In response to every possible objection:
Individuals in the field of children’s literature may dismiss our concerns and ask, “But is it a good book?” We think not. From a literary perspective, it lacks consistency and logic. As a work of historical fiction, it is rife with glaring factual errors. As a work of “multicultural” literature, it lacks authenticity.
Seriously, folks — I cannot overstate the awfulness and potential damaging-ness of this book. Please, if you ever see someone about to read it, kindly say to them, “I’ve heard there are some major inaccuracies in that book…” and then send them a link to AICL’s review. (Here it is again, just to keep it handy.) There are WAY better books about both young Native people and the history of Indian boarding schools.
Speaking of which…

A great children’s book about Indian boarding schools

As a native-authored counterpoint to Rinaldi’s disasterpiece, I grabbed a copy of Larry Loyie’s As Long as the Rivers Flow. This beautifully illustrated (and autobiographical) children’s book tells the story of Larry’s last summer before being sent away to boarding school.

larry loyie family illustration
Larry & family (dad, siblings, grandparents) as the kids imitate their owl

This might be like any other “I’m gonna miss my family while I’m away at school” book… except that Larry’s parents were forced by the Canadian government to send him to a mission school for First Nations children or be jailed.

While the bulk of the book focuses on Larry’s time spent with his family (including siblings nursing a baby owl back to health and grandma shooting dead a huge grizzly bear), the epilogue includes photos and biographical information about the time that Larry and his siblings spent attending St. Bernard’s Mission residential school in Alberta.

You may remember from early on in the Little House series that I have previously struggled with how and when children should be told about difficult events. What most impressed me about this book is how truthfully AND appropriately it teaches children about an important topic in our history.

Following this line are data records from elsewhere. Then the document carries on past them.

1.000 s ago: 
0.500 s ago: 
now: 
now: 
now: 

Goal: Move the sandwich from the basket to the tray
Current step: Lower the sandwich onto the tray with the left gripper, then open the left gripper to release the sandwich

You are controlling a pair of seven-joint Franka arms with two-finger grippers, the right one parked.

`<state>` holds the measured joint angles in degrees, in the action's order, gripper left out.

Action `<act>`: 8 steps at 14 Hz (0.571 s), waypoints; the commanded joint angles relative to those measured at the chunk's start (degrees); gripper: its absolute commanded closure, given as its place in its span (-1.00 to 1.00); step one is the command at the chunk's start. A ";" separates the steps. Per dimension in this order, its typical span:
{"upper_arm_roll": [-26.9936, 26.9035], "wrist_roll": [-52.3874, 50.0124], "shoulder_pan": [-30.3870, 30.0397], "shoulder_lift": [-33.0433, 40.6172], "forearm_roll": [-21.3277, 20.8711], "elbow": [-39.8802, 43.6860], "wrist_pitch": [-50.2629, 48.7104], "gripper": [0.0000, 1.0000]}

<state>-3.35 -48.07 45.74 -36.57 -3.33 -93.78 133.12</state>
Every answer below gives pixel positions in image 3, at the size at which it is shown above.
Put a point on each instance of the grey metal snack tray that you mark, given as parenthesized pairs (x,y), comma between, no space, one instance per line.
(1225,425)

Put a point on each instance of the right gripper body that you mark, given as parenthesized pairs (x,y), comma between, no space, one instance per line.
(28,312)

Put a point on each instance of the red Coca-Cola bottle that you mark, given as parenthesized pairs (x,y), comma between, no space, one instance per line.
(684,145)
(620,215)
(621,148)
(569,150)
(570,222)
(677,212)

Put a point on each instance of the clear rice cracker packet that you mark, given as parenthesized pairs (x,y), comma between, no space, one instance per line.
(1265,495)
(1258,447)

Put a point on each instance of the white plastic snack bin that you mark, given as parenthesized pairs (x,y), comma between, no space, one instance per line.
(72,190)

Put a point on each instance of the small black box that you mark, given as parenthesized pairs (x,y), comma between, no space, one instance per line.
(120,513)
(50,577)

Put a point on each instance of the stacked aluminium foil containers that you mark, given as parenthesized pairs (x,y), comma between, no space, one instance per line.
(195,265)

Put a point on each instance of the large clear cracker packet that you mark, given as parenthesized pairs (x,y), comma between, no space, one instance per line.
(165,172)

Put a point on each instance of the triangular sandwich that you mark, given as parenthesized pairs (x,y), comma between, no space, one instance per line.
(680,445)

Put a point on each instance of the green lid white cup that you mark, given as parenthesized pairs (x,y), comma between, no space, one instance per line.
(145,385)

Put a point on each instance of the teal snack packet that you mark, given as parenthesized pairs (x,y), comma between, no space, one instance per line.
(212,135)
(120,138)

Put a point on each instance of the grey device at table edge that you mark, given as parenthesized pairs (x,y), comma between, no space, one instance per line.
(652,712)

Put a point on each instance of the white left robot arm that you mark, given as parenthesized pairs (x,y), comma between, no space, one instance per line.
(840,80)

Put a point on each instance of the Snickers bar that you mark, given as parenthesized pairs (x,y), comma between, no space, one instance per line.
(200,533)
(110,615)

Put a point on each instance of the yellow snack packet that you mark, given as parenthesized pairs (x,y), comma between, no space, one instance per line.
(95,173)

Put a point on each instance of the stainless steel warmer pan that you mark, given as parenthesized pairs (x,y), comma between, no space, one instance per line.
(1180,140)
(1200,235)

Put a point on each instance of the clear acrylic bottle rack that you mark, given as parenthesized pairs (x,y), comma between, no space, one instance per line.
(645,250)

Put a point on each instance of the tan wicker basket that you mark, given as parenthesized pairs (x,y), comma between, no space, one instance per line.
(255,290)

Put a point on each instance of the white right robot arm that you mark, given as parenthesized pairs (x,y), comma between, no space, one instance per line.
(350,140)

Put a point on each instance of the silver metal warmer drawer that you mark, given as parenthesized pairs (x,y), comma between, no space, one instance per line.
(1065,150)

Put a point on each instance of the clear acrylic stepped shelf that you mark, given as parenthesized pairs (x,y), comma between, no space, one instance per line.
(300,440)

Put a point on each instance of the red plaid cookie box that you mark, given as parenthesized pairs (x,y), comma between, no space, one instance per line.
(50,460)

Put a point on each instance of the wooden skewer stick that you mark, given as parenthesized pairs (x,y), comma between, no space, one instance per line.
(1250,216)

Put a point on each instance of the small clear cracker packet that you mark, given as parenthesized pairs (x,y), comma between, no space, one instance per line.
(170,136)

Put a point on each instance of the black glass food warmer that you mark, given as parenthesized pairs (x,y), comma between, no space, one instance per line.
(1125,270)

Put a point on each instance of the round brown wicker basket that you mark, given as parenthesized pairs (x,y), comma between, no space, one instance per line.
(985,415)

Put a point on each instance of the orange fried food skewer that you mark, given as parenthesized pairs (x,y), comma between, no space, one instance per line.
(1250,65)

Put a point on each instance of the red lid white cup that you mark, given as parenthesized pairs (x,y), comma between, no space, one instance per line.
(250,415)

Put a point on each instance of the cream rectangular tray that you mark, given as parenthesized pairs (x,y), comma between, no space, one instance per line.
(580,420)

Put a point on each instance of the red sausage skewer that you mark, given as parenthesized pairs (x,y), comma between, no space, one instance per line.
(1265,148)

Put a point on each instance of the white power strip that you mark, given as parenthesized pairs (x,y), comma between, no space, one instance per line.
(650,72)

This book was the perfect truthful antidote to Ann Rinaldi’s fake stuff. Difficult truth > easy lies.

Wounded Knee Ch. 17

In this chapter of Bury My Heart at Wounded Knee, we pick up with the Chiricahua Apaches (whom we saw last in Chapter 9). Their part in this book concludes in what is becoming an all-too-predictable fashion: Indians do things US doesn’t like, US tells Indians to surrender, Indians resist and/or flee for X amount of time, eventually US catches Indians and forces them to go somewhere else than where they want to be. Bada bing, bada boom. It’s like a really predictably awful sitcom, except full of death and sorrow.

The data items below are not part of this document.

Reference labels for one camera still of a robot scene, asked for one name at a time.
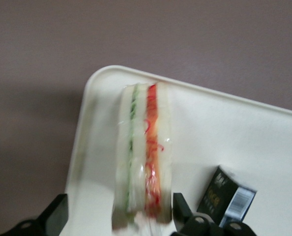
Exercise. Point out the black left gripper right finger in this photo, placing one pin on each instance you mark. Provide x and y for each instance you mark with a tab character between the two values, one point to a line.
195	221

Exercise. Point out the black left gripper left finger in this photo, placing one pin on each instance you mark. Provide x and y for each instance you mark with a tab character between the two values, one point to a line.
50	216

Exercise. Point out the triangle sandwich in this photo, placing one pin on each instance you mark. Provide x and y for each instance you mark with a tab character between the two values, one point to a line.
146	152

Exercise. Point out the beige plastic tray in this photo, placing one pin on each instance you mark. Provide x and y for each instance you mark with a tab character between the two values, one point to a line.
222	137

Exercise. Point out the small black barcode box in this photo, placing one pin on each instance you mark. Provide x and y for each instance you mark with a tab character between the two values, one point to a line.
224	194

Anyway, since that outline is pretty familiar, I’ll just pull out a couple of unique points that struck me while reading the story of the Chiricahua Apaches:

1) It’s cool to see the “character development” of General Crook — he finally treats the Apaches like PEOPLE!

Brown notes this attitude change himself in his narration about Crook, but it’s cool too just to see the change in Crook’s own words. When he is called in by the US to “deal with” the Apaches, his first move is to… search out individual Apaches and sit down to talk with them. I was SHOCKED when I read this! Imagine — asking the people you’re supposed to supervise what THEY think! It’s a sad commentary on the rest of the book that this seems like such a refreshingly novel concept to me at this point. Anyway, here is an excerpt from Crook’s assessment after his chats with some Chiricahua folks:

“I discovered immediately that a general feeling of distrust of our people [whites/Americans] existed among all the bands of the Apaches. It was with much difficulty that I got them to talk, but after breaking down their suspicions they conversed freely with me. They told me … that they had lost confidence in everybody, and did not know whom or what to believe. … [The Apaches] had not only the best reasons for complaining, but had displayed remarkable forbearance in remaining at peace” (p.403-4, emphasis added).

Oh my goodness — THANK YOU FOR ACKNOWLEDGING THIS. I have been SO impressed SO many times with various Indigenous folks’ commitment to honoring their peace agreements throughout this book, and Crook is the FIRST white person in this book to acknowledge the strength of character it takes to get kicked around all the time and STILL keep up your end of the deal. (Again, the fact that he is a rarity speaks volumes about the crappiness of most of the rest of the US representatives in the book.)

2) We finally meet the famous Geronimo and — surprise! — he’s not a fierce, bloodthirsty warmonger.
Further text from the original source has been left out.